The next time someone asks you what time it is, tell him it’s “until.” He that hath begun a good work will perform it until the day of Jesus Christ.  I’m waiting until he that hindereth be taken out of the way.  I’m judging nothing before the time until Jesus comes.  I’m waiting until the times of the Gentiles be fulfilled, until the fullness of the Gentiles be come in, until he puts all things under his feet, until he subdues all things unto himself.  I want to be sincere and without offense until the day of Jesus Christ.  I want to hold fast to what I have until he comes.  At the Lord ’s Table I show forth his death until he comes.  He said occupy until he comes.  I’m waiting until all his enemies be made his footstool.  I’m living in the Great Until.


In Georgia, some time ago, after I preached along this line a dear brother wrote me a letter. Instead of closing “Sincerely” or “Yours truly,” he simply closed “Until.” That’s a good way to do it.

On the tombstone of A. J. Gordon are these words: “Until He Come.”


A few years ago the dearest person I’ve ever known, the sweet little lady who for thirty-three years went with me all over America, went to heaven. I’m the loneliest preacher in the world today.  She died at 3:15 on Sunday morning; I preached at eleven.  I said that I haven’t lost her because I know where she is.  She’s not left me; she’s just preceded me and I’ll catch up with her shortly.


“Death can hide but not divide; she’s but on Christ’s other side.  She is with Christ and Christ with me; united still in Christ are we.”  After all, an old septuagenarian like myself doesn’t need to hang his harp on the willows, because I’ll soon be there.

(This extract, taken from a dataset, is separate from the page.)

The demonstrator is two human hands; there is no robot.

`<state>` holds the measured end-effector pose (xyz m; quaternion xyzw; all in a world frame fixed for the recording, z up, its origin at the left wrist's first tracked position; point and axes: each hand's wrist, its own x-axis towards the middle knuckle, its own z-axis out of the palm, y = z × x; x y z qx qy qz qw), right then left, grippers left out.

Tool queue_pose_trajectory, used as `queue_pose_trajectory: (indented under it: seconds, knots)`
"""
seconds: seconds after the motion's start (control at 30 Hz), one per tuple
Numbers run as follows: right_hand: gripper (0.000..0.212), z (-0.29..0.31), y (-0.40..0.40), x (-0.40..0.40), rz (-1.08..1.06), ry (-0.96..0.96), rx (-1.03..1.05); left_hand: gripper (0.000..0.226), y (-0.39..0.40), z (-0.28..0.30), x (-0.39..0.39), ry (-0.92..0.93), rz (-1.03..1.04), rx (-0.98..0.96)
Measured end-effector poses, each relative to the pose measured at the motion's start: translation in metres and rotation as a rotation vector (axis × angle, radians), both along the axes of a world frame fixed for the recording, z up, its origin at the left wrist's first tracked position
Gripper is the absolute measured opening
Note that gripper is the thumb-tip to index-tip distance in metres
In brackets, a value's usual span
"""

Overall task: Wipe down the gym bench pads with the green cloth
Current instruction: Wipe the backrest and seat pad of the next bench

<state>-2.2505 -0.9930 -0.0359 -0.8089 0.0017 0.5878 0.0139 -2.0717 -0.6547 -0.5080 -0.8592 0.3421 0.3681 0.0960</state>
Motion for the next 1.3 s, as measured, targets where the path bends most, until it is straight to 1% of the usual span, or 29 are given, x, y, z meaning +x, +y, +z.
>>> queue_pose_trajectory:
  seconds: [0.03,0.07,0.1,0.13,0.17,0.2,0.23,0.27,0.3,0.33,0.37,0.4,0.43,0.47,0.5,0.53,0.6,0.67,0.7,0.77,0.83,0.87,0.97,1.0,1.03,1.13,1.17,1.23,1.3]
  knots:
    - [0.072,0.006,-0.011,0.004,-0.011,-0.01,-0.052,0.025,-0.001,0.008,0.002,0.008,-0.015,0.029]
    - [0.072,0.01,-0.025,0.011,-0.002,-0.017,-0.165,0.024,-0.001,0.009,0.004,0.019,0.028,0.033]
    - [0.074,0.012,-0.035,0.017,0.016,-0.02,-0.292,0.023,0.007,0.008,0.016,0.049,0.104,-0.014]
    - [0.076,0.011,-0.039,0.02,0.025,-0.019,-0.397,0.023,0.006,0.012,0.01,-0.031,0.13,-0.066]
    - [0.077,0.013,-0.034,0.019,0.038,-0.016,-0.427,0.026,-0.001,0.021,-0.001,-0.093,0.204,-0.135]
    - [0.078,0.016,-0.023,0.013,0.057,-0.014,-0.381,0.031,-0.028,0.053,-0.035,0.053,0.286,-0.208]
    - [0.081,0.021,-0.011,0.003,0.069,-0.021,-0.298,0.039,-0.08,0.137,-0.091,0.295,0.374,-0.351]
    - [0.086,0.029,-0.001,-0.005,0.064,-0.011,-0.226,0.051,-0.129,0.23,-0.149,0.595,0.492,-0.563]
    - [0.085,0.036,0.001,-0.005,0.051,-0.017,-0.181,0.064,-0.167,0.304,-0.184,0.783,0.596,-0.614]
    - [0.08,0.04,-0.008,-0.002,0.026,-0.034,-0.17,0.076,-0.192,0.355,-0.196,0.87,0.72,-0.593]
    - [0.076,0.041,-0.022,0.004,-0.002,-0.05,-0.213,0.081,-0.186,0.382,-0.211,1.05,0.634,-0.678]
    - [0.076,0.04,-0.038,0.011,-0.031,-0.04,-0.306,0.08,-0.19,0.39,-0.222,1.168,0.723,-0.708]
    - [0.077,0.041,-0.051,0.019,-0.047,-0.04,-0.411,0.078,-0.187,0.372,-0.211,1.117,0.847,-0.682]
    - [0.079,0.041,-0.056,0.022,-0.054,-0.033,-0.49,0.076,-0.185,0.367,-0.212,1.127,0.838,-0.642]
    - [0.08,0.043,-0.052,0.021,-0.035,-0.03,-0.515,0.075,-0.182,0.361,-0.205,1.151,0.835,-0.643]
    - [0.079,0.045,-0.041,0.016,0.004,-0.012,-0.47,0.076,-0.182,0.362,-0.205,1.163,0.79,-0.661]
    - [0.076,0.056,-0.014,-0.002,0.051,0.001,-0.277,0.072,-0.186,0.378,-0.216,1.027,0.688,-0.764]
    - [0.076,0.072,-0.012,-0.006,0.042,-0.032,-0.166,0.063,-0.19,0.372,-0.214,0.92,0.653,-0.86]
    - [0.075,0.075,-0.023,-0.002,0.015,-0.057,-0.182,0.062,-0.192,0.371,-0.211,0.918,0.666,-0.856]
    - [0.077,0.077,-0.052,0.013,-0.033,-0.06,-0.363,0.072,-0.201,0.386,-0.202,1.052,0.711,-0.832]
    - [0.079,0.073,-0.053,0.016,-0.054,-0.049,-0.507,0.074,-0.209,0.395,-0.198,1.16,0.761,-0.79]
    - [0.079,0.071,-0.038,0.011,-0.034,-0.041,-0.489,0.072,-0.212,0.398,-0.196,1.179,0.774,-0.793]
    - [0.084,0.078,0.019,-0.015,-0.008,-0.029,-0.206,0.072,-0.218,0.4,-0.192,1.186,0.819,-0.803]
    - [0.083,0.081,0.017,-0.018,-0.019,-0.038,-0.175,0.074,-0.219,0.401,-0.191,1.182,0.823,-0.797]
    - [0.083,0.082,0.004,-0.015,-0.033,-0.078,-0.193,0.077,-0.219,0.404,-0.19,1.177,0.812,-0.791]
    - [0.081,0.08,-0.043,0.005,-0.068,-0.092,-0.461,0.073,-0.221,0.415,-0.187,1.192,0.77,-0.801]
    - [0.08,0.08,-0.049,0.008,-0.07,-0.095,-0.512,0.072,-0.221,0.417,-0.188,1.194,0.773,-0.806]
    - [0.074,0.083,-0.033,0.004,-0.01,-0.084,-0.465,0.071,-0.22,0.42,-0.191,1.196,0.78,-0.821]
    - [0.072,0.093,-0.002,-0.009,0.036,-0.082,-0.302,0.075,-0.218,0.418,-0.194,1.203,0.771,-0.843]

She heard me preach on the living in the Great Until, and the last thing she scribbled on a pad because she couldn’t speak was, “There’s so much to endure that I can’t tell you about until…” But I have an idea that when we meet again, she’ll not tell me. Because it’ll all be forgotten in the glory of his presence.  After all, boot camp is about over for me, and my internship is just about ended, and I’m ready for the next chapter when his servant shall serve him there.


How will His enemies be made His footstool? By social action?  No.  When you’re up to your ears in crocodiles it’s not time to discuss how to drain the swamp.  We’ve got crocodiles.  When he comes again, he’s not coming to hold a summit conference with his enemies.  He’s not coming to reconcile.  He did that the first time.  He’s coming to destroy and conquer and subdue.  The day of reconciliation will be over and the day of retribution will begin.


I’m not looking for signs; I’ve seen plenty. I’m listening for a shout.  When you hear some scoffer say there are no signs of his coming, you’ve just seen another sign.


When I was a boy, I used to read novels, and always read the last page first, wanting to see how it turned out. Then I’d start at the beginning, and sometimes my hero might be up to his ears in trouble, but I’d whisper, “That’s all right.  I’ve known the end from the beginning and you’re coming out all right.”


I’ve got a bible that reads along about the middle like the devil has it made, “truth forever on the scaffold, wrong forever on the throne.” But no matter how the devil struts across the page, I say, “Your goose is cooked from the start.”  I’ve got a Bible with no devil on the first two pages and no devil on the last two pages.  That’s because Jesus is the Alpha and Omega.


The only kind of preaching that will change men’s lives is the message of Christ crucified, buried, resurrected, ascended and coming again – preached by men who are anointed, authoritative and apocalyptic – men listening for a shout.